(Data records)

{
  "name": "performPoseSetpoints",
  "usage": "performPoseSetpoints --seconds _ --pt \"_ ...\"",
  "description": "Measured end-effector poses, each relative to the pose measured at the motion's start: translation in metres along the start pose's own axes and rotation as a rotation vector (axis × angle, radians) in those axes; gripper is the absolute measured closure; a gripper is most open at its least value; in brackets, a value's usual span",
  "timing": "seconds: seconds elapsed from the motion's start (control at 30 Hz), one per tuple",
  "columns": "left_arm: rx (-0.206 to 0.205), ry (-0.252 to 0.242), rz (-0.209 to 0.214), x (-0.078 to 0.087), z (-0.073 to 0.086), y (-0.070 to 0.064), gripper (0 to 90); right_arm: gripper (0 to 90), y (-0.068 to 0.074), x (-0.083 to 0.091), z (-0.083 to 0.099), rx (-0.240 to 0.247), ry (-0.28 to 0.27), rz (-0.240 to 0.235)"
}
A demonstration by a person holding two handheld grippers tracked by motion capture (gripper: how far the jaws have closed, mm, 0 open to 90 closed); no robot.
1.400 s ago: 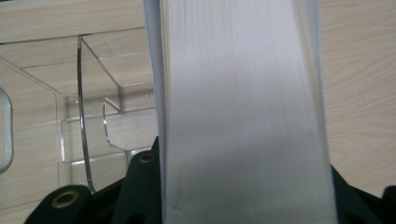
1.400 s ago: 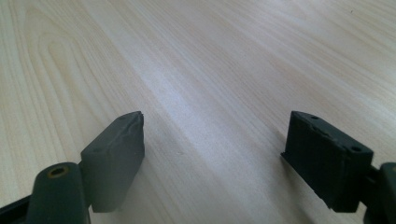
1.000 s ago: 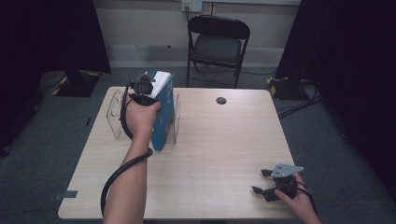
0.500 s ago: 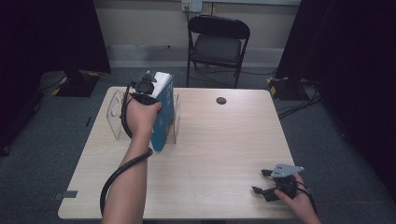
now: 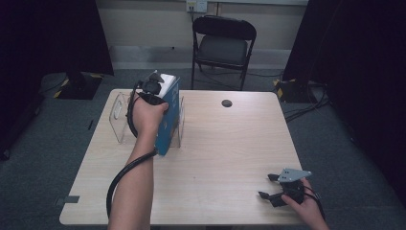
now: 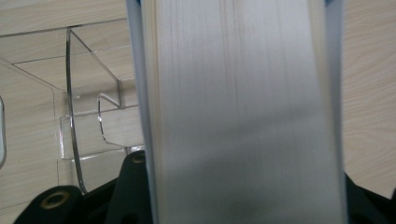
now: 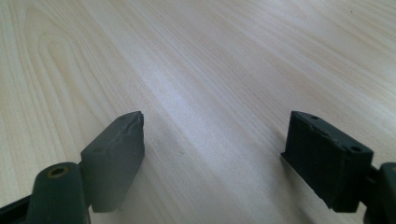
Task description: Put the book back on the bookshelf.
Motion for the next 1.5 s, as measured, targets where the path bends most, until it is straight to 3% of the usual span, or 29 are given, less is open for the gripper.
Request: performPoseSetpoints --seconds 0.2,0.4,0.6,0.93,1.13,1.27,1.5 --pt "-0.019 -0.015 0.005 0.001 0.001 -0.003 61.6 19.4 0.0 0.0 0.0 0.0 0.001 0.002" --pt "0.02 -0.016 0.036 0.001 -0.001 0.001 61.7 19.3 0.0 0.0 0.0 0.0 0.001 0.0" --pt "0.052 -0.04 0.01 0.0 -0.003 0.005 61.7 19.3 0.0 0.0 0.0 0.0 0.0 0.0" --pt "0.035 -0.079 -0.032 -0.003 -0.009 -0.001 60.8 19.3 0.0 0.0 0.0 0.0 0.0 0.0" --pt "0.027 -0.117 -0.003 -0.001 -0.005 0.0 57.0 19.3 0.0 0.0 0.0 0.0 0.0 0.0" --pt "0.02 -0.135 0.024 -0.001 -0.001 0.001 48.8 19.3 0.0 0.0 0.0 0.0 0.0 0.0" --pt "0.012 -0.151 0.063 0.006 0.008 0.003 48.0 19.3 0.0 0.0 0.0 0.0 0.0 0.0"
Point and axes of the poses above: each handheld gripper's, and its own axes: x roughly backward along the jaws, z roughly out of its underside, y roughly to its left, the point moved 3 cm from there along -x, roughly forward along the jaws, and after that the axes turned 13 degrees about y, right-handed, at the moved point
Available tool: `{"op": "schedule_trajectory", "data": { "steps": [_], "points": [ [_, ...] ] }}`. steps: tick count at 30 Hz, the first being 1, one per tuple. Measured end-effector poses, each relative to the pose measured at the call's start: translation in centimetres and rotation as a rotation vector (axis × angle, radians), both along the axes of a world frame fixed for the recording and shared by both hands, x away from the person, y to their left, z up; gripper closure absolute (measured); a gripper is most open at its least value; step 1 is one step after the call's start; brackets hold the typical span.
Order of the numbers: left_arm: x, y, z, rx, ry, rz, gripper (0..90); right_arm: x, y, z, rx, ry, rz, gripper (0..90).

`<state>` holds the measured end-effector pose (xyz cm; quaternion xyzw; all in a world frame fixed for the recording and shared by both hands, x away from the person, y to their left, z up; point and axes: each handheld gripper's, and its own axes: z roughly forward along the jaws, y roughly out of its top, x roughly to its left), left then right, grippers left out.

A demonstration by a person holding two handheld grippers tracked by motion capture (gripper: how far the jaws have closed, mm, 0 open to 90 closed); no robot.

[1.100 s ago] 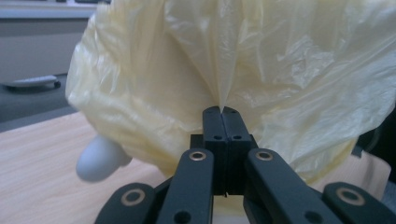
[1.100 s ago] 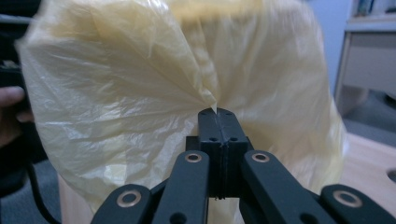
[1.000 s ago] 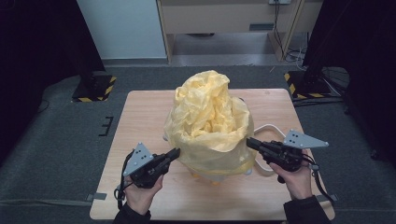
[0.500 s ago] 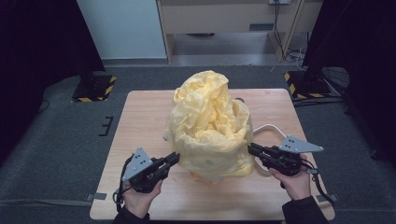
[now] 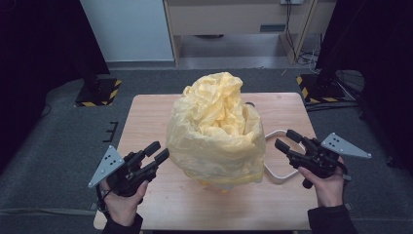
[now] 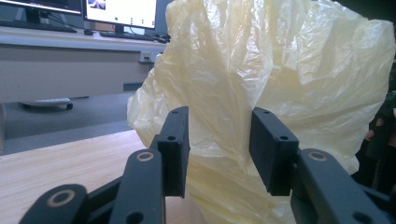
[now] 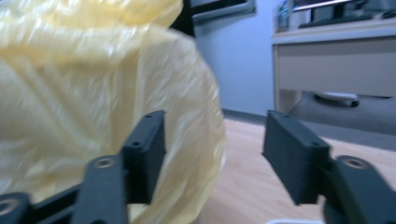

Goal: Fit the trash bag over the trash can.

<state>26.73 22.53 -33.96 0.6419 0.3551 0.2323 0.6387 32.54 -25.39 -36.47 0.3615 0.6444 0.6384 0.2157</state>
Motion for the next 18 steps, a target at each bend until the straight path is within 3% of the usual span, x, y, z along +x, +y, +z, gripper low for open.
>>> {"op": "schedule_trajectory", "data": {
  "steps": [2,8,11,15,18],
  "points": [
    [0.0,0.1,0.2,-0.007,-0.007,0.009,56.1,0.2,0.1,0.6,0.023,-0.004,-0.032,32.2],
    [-0.4,0.5,0.9,-0.032,-0.040,0.021,51.4,1.1,0.4,2.3,0.036,-0.037,-0.101,27.7],
    [-0.3,0.6,1.1,-0.009,-0.051,0.083,48.4,1.5,0.5,2.8,0.041,-0.039,-0.130,26.1],
    [1.3,0.1,0.5,0.024,-0.015,0.153,44.7,2.1,0.5,3.6,0.045,-0.057,-0.183,23.0],
    [2.6,-0.6,-0.5,0.032,0.011,0.154,43.2,2.7,0.6,4.5,0.048,-0.083,-0.223,21.4]
  ]
}}
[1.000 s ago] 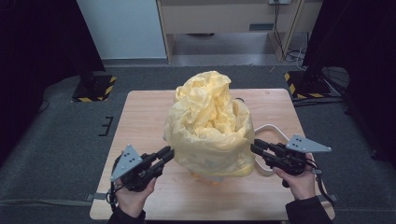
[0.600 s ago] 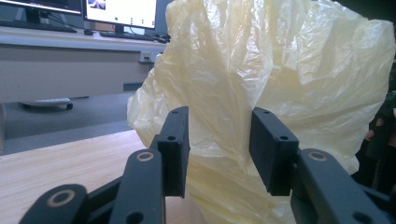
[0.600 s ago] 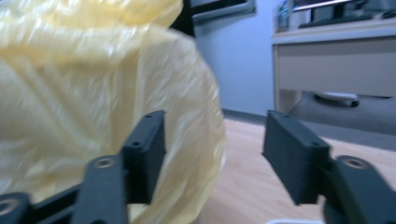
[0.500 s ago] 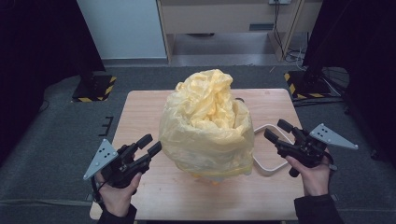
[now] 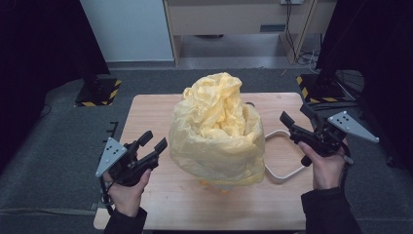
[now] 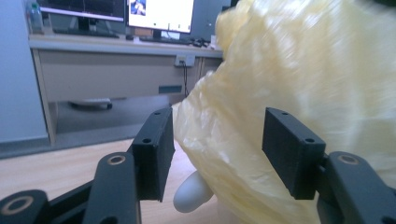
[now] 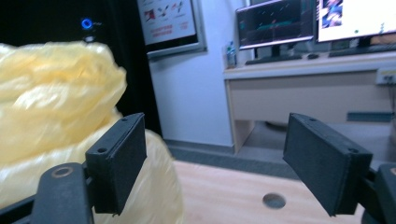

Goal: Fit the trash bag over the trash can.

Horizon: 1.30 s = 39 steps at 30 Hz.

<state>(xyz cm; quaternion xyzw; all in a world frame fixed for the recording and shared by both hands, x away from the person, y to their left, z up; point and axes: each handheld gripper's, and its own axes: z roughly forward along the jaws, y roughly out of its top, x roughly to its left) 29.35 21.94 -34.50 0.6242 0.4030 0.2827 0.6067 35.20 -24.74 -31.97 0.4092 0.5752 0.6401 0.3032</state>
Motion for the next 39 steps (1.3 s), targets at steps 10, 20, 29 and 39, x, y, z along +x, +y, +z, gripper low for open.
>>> {"op": "schedule_trajectory", "data": {
  "steps": [10,20,29,39],
  "points": [
    [0.7,-3.0,-1.7,0.080,0.015,-0.030,41.2,2.1,2.2,4.5,0.001,-0.054,-0.018,20.3],
    [0.7,-3.2,-2.4,0.099,0.021,-0.030,40.9,3.7,7.0,8.5,-0.023,-0.091,0.037,19.3],
    [0.7,-3.2,-2.7,0.109,0.026,-0.031,41.6,4.4,11.9,10.9,-0.035,-0.093,0.110,19.1],
    [0.7,-3.2,-2.7,0.107,0.029,-0.037,42.1,5.1,16.6,9.9,-0.075,-0.014,0.178,18.2]
  ]
}}
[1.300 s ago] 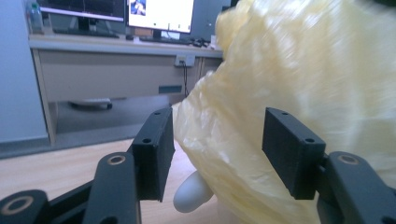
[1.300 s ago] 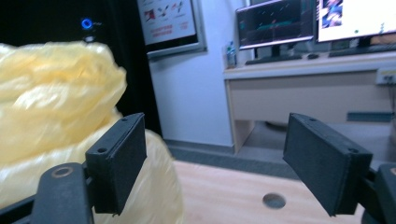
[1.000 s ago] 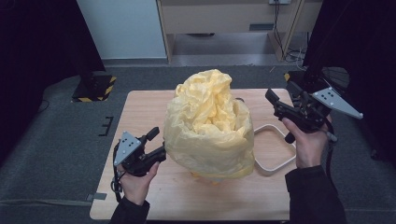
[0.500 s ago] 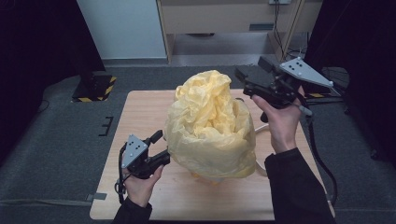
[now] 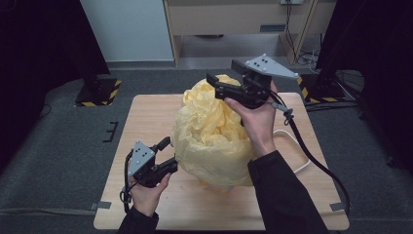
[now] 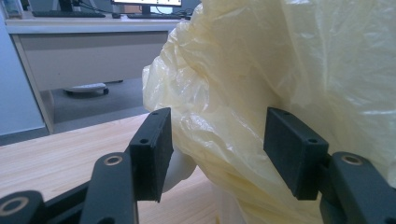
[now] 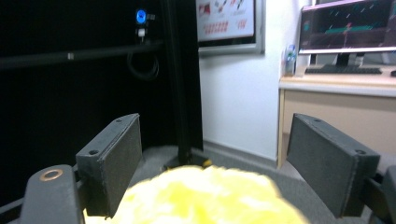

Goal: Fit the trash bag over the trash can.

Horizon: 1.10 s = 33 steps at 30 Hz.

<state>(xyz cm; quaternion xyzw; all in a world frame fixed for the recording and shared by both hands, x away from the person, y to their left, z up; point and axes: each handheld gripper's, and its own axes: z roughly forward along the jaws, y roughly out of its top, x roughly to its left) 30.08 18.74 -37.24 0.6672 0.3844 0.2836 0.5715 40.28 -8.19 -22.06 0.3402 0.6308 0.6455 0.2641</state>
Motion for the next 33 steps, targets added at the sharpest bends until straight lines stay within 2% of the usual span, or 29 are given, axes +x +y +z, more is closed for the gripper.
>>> {"op": "schedule_trajectory", "data": {
  "steps": [5,10,16,23,33],
  "points": [
    [0.0,0.0,0.0,0.002,0.000,0.001,42.2,-0.4,1.3,-1.6,-0.060,0.050,0.054,18.1],
    [0.0,0.0,0.0,0.003,0.002,0.002,42.2,-1.0,1.7,-3.0,-0.090,0.092,0.098,18.3],
    [0.2,-0.1,-0.3,0.007,0.011,0.005,42.0,-1.2,1.9,-4.8,-0.214,0.163,0.149,17.9],
    [0.4,-0.3,-0.8,0.014,0.020,-0.007,41.4,-0.8,2.5,-6.0,-0.303,0.248,0.201,15.7],
    [0.4,-0.3,-0.8,0.009,0.006,-0.036,40.3,0.4,3.7,-7.8,-0.441,0.426,0.227,12.0]
  ]
}}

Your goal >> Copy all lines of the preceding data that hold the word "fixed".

Answer box >>
Available tool: `{"op": "schedule_trajectory", "data": { "steps": [_], "points": [ [_, ...] ] }}`. steps: tick count at 30 Hz, the first being 1, one per tuple. Measured end-effector poses, each relative to the pose measured at the call's start: translation in centimetres and rotation as a rotation vector (axis × angle, radians), both along the axes of a world frame fixed for the recording and shared by both hands, x away from the person, y to their left, z up; gripper closure absolute (measured); a gripper is most open at its least value; step 1 is one step after the call's start; brackets hold the typical span.
`<state>` holds the measured end-effector pose (xyz cm; quaternion xyzw; all in a world frame fixed for the recording and shared by both hands, x away from the person, y to their left, z up; point and axes: each handheld gripper's, and its own axes: z roughly forward along the jaws, y roughly out of its top, x roughly to its left), left then right, grippers left out.
<state>(xyz cm; quaternion xyzw; all in a world frame fixed for the recording and shared by both hands, x away from the person, y to their left, z up; point and axes: each handheld gripper's, and its own axes: z roughly forward along the jaws, y roughly out of its top, x roughly to its left) 29.35 21.94 -34.50 0.6242 0.4030 0.2827 0.6067 35.20 -24.74 -31.97 0.4092 0.5752 0.6401 0.3032</state>
<state>(xyz cm; quaternion xyzw; all in a world frame fixed for the recording and shared by both hands, x away from the person, y to their left, z up; point and axes: each handheld gripper's, and its own axes: z roughly forward along the jaws, y roughly out of its top, x roughly to its left) 30.08 18.74 -37.24 0.6672 0.3844 0.2836 0.5715 40.28 -8.19 -22.06 0.3402 0.6308 0.6455 0.2641</state>

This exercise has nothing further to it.